§ **Task description**:
Look through the records below for the line holding "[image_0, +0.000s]". Write it out exactly, with each following line through the line holding "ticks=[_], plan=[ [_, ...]".

§ **Provided information**:
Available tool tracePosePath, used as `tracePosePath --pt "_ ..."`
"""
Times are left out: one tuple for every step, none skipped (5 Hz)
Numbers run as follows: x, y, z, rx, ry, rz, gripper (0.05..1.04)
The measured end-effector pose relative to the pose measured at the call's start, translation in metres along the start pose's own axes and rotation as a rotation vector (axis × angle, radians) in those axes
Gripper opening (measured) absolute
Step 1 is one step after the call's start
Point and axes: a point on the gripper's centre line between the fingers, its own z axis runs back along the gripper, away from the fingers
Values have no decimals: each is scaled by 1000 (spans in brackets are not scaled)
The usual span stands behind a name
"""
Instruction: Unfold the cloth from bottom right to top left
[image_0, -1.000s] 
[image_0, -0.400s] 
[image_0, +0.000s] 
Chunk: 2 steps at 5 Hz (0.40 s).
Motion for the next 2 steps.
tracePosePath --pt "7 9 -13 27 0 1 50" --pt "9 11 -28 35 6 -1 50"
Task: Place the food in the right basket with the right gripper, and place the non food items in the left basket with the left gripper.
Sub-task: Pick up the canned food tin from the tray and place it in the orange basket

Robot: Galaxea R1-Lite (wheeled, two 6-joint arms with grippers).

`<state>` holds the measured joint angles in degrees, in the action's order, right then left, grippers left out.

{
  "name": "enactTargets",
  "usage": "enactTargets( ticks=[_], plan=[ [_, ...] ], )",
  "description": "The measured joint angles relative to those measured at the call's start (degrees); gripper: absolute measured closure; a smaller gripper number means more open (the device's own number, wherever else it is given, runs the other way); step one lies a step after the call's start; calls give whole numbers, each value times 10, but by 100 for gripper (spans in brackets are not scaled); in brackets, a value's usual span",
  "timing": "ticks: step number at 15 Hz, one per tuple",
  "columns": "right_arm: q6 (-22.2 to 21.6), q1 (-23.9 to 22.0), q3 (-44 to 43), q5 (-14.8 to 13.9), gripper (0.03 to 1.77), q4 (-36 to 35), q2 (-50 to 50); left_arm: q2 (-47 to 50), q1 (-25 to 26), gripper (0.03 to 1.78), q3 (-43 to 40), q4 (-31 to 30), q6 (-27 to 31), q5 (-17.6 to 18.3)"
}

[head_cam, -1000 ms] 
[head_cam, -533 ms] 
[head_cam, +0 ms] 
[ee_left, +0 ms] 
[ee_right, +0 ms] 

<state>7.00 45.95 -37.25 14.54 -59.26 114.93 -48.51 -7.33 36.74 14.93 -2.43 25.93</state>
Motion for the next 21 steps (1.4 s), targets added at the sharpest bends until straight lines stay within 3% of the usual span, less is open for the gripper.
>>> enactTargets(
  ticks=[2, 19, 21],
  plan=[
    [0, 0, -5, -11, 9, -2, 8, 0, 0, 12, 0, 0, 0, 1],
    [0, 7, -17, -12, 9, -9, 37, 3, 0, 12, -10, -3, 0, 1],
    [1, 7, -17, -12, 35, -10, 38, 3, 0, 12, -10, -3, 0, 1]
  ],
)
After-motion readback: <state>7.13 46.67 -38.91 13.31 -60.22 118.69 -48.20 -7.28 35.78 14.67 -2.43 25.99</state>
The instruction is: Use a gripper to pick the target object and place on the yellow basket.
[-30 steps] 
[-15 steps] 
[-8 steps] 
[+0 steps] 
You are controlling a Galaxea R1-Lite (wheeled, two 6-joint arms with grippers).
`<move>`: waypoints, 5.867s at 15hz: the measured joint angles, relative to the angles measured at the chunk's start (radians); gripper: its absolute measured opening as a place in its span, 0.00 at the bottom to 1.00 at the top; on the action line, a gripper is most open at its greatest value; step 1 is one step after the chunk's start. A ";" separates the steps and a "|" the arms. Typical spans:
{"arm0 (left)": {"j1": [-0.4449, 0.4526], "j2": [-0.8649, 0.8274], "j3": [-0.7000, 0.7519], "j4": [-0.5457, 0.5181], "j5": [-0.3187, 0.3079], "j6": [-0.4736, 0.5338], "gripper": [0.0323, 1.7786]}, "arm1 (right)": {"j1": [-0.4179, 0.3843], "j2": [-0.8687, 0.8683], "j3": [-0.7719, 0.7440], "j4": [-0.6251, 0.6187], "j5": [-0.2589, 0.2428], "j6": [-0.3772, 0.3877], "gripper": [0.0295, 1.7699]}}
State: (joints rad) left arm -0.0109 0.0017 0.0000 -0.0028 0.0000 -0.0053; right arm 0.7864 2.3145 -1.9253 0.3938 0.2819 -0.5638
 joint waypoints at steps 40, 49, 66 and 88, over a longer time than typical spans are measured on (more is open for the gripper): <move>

§ **Expected answer**:
[image_0, +0.000s] 
Chunk: 2 steps at 5 Hz (0.40 s).
Motion for the next 2 steps.
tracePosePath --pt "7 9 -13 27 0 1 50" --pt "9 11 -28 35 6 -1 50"
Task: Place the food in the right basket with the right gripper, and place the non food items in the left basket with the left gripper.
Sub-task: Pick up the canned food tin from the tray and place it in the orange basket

Robot: Galaxea R1-Lite (wheeled, two 6-joint arms with grippers).

`<state>` holds the measured joint angles in degrees, in the action's order, right then left, grippers left out.

{
  "name": "enactTargets",
  "usage": "enactTargets( ticks=[_], plan=[ [_, ...] ], )",

At this point, the answer is complete.